Deena Weisberg flies through the air in "The Girl's Guide to Neighborly Conduct.”

Deena Weisberg flies through the air in “The Girl’s Guide to Neighborly Conduct.”

Currently, Smith works at the Rare Book and Manuscript Library of the University of Pennsylvania. She is the rare materials assistant in the Special Collections Library, which means that she helps process rare books and manuscripts as they come into the collections. “It allows me to switch gears,” she explained, “between the head-centered world of books and libraries and the body-centered world of training circus arts. I chose the name Tangle for our acrobatic performance company because we are all about the possibilities that arise when things get complicated. Tangle also evokes the shapes of bodies you might see onstage when we perform.”
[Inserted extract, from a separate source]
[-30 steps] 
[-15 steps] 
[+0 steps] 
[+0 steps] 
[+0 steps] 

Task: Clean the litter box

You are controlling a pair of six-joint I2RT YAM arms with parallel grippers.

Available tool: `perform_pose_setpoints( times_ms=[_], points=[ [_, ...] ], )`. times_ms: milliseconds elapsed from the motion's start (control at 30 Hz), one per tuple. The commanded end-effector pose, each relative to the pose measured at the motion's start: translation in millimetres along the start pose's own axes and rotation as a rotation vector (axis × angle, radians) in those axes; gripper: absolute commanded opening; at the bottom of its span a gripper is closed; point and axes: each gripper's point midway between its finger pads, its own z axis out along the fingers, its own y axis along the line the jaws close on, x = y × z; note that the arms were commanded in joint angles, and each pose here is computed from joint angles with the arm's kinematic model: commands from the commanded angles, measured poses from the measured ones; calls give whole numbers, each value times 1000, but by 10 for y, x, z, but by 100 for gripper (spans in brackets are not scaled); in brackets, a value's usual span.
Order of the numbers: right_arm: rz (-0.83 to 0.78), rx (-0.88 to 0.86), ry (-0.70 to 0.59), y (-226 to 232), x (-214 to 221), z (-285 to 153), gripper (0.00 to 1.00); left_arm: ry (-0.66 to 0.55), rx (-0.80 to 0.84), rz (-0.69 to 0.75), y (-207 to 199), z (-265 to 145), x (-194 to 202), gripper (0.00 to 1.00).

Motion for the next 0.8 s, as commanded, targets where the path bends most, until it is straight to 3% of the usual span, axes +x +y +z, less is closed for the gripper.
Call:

In a previous Fringe Festival performance by Tangle, Lauren was asked to explain their performance briefly to an eight-year-old. Her reply: “Seven women get together for a party — on aerial silks, trapeze and other circus equipment. We’re going to climb the furniture, carry each other around and make new enemies and friends.”

At the time one of the performers in Tangle was seven months pregnant during the show. “Let me tell you,” Lauren said. “Trapeze is really hard, and it’s even harder when you’re doing pull-ups for two! Tangle is all about diverse expressions of female strength, so I love it.”

Tangle usually produces two all-new shows each year, one at the Fringe Festival in September and one independently produced in March. They also teach trapeze classes at a dance studio in center city. “The Girl’s Guide” is the company’s ninth full-length show. “We feel that it’s our most mature aerial storytelling yet,” said Lauren. “We don’t have concrete plans to tour the show yet, but we’re especially excited about this show and are definitely interested in continuing to perform it after the Fringe Festival.”

“The Girl’s Guide to Neighborly Conduct” will be performed at Philadelphia Soundstages, 1600 N. 5th St., on Thursday, Sept. 10, 8 p.m., Friday, Sept. 11, 8 p.m., and Saturday, Sept. 12, 3 and 8 p.m.

Tickets ($15-20) are available via www.tangle-arts.com, with discounts for students, seniors, artists and groups. More information can be found at www.tangle-arts.com/the-girls-guide.